Problem description: Reproduce each line of the entries that carries "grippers".

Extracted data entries
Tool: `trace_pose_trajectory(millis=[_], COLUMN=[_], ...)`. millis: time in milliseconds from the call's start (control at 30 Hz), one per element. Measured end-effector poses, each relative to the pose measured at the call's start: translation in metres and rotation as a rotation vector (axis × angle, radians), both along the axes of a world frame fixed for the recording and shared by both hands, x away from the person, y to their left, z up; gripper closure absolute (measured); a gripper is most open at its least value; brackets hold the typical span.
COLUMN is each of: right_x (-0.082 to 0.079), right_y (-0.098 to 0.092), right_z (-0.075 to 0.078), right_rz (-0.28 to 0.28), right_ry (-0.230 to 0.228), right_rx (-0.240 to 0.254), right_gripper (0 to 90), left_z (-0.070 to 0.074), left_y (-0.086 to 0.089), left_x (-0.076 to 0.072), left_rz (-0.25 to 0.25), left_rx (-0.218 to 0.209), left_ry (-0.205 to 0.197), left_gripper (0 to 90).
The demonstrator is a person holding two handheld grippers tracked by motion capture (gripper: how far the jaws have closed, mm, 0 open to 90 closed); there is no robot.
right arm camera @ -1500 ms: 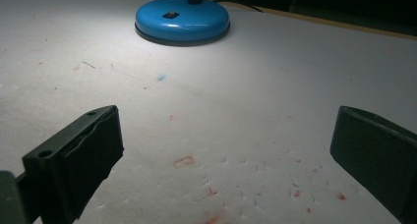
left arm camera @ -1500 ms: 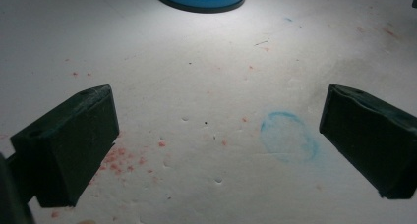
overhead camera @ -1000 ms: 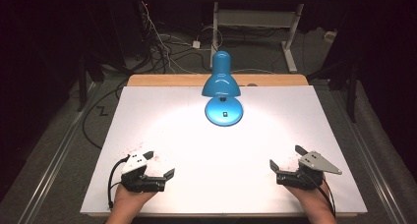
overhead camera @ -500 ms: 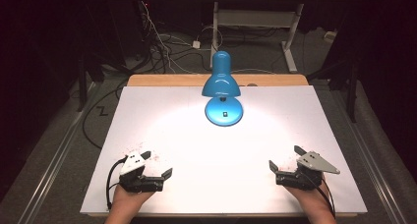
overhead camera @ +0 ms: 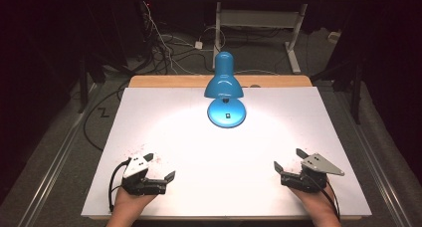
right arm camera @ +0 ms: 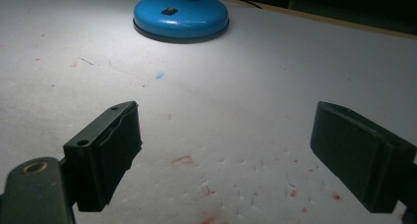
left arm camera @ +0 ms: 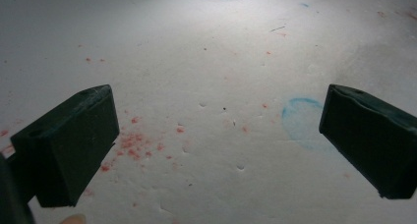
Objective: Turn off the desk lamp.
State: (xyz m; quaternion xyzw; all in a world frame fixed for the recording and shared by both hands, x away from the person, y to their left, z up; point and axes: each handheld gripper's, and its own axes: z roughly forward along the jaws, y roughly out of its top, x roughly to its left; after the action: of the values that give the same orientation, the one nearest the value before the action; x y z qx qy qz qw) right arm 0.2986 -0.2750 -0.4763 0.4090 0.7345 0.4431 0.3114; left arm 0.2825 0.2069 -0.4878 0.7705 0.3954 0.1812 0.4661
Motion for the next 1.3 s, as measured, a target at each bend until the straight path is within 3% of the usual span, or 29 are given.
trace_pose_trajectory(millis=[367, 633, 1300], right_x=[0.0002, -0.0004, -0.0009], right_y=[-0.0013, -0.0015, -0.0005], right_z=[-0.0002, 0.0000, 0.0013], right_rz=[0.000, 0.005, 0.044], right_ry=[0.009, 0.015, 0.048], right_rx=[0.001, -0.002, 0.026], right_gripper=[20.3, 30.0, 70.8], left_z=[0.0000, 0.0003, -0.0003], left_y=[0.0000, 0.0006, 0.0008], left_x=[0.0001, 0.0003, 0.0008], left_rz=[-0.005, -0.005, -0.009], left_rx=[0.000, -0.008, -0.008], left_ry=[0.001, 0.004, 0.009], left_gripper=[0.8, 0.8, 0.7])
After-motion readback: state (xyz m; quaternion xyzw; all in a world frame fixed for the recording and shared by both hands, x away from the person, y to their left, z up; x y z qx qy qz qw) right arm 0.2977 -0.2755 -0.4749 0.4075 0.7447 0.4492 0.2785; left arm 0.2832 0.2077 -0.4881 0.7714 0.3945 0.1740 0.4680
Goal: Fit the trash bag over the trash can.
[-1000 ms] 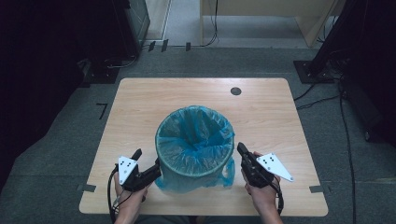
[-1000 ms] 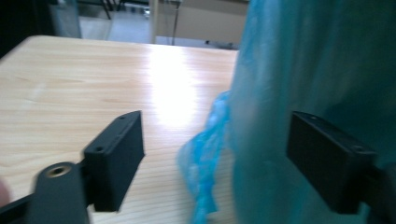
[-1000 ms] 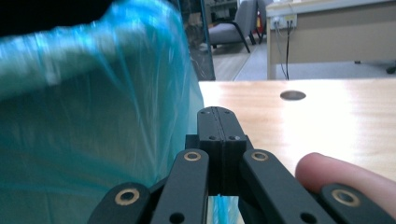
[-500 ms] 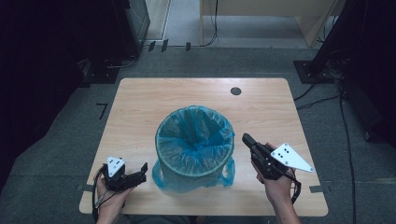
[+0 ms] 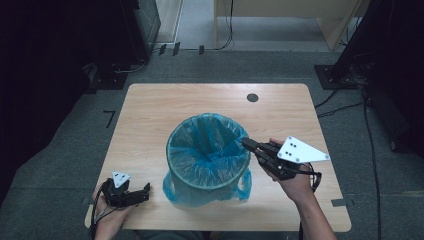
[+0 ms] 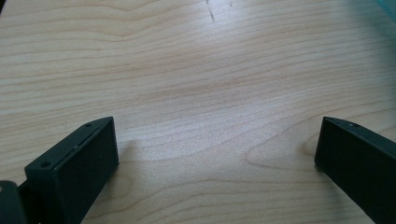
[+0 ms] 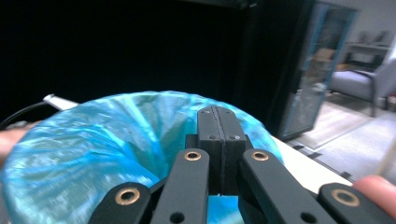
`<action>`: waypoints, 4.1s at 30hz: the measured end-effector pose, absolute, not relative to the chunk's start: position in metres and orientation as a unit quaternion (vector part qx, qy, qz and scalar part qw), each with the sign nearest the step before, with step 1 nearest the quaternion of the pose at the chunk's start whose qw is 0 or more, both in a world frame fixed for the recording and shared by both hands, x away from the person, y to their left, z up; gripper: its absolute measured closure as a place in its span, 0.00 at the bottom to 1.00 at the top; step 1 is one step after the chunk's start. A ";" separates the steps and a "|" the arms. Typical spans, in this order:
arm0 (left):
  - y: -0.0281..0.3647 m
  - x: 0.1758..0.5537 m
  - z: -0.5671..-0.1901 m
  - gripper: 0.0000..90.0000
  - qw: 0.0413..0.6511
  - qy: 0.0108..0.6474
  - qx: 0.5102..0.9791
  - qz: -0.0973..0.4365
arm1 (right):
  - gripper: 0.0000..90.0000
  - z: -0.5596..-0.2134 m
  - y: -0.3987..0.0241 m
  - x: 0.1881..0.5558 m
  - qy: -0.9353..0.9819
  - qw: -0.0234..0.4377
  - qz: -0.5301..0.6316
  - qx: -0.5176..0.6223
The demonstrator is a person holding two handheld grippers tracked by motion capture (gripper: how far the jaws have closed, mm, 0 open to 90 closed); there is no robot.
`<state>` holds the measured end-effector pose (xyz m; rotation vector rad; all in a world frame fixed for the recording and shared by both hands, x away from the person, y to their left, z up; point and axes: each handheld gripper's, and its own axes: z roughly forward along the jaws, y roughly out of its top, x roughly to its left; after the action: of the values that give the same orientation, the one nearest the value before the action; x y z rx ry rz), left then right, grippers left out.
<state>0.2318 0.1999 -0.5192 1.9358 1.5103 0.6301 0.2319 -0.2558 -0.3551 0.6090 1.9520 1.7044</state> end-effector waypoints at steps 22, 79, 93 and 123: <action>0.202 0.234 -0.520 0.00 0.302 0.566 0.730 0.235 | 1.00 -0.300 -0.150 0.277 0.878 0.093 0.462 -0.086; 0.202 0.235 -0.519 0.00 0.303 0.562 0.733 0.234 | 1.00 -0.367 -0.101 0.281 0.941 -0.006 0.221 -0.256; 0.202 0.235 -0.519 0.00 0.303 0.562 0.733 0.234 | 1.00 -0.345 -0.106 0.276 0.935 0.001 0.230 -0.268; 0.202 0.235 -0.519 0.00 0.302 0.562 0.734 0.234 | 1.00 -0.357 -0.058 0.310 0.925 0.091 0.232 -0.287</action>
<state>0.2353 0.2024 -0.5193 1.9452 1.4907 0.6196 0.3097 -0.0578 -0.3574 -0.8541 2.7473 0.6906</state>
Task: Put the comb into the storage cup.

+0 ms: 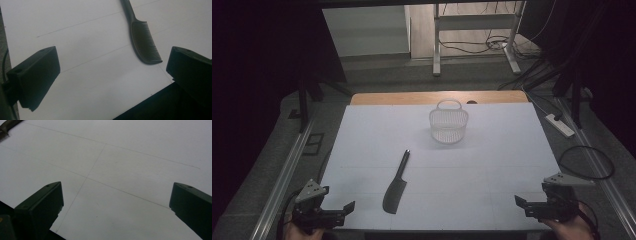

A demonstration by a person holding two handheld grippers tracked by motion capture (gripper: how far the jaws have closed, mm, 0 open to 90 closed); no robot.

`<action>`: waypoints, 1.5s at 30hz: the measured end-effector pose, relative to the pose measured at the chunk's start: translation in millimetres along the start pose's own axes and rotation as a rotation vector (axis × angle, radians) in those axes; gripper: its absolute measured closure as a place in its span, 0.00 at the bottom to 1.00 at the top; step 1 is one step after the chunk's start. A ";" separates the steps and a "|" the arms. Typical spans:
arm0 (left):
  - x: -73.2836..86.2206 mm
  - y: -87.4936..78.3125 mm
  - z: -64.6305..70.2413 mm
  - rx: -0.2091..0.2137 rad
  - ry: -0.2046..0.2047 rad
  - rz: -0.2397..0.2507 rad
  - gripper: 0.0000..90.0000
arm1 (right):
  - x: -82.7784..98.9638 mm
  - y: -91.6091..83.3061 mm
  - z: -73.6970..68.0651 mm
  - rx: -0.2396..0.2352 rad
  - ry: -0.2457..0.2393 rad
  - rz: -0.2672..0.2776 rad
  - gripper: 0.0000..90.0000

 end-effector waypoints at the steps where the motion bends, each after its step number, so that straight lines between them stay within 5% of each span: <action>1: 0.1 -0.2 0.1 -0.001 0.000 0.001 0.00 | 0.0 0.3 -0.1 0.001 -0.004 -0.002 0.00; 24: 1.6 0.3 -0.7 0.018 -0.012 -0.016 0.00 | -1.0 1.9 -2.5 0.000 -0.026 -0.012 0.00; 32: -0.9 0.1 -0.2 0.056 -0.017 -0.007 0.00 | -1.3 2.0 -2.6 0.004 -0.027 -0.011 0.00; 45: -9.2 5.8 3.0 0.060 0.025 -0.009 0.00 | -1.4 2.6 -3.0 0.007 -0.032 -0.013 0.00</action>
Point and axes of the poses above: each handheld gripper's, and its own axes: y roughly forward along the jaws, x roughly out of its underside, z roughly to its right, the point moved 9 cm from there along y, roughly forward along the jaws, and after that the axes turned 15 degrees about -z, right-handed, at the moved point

Problem solution:
The demonstrator is a person holding two handheld grippers tracked by motion capture (gripper: how far the jaws have closed, mm, 0 open to 90 closed); there is no robot.
The demonstrator is a person holding two handheld grippers tracked by motion capture (gripper: how far the jaws have closed, mm, 0 open to 90 closed); there is no robot.
`<state>` holds the measured end-effector pose (xyz m; rotation vector rad; all in a world frame fixed for the recording and shared by both hands, x away from the person, y to their left, z up; point and axes: each handheld gripper's, and its own axes: z roughly forward along the jaws, y roughly out of its top, x roughly to its left; after the action: of the values that give the same orientation, the one nearest the value before the action; x y z rx ry rz), left then right, grippers left out.
A demonstration by a person holding two handheld grippers tracked by motion capture (gripper: how far the jaws have closed, mm, 0 open to 90 closed); no robot.

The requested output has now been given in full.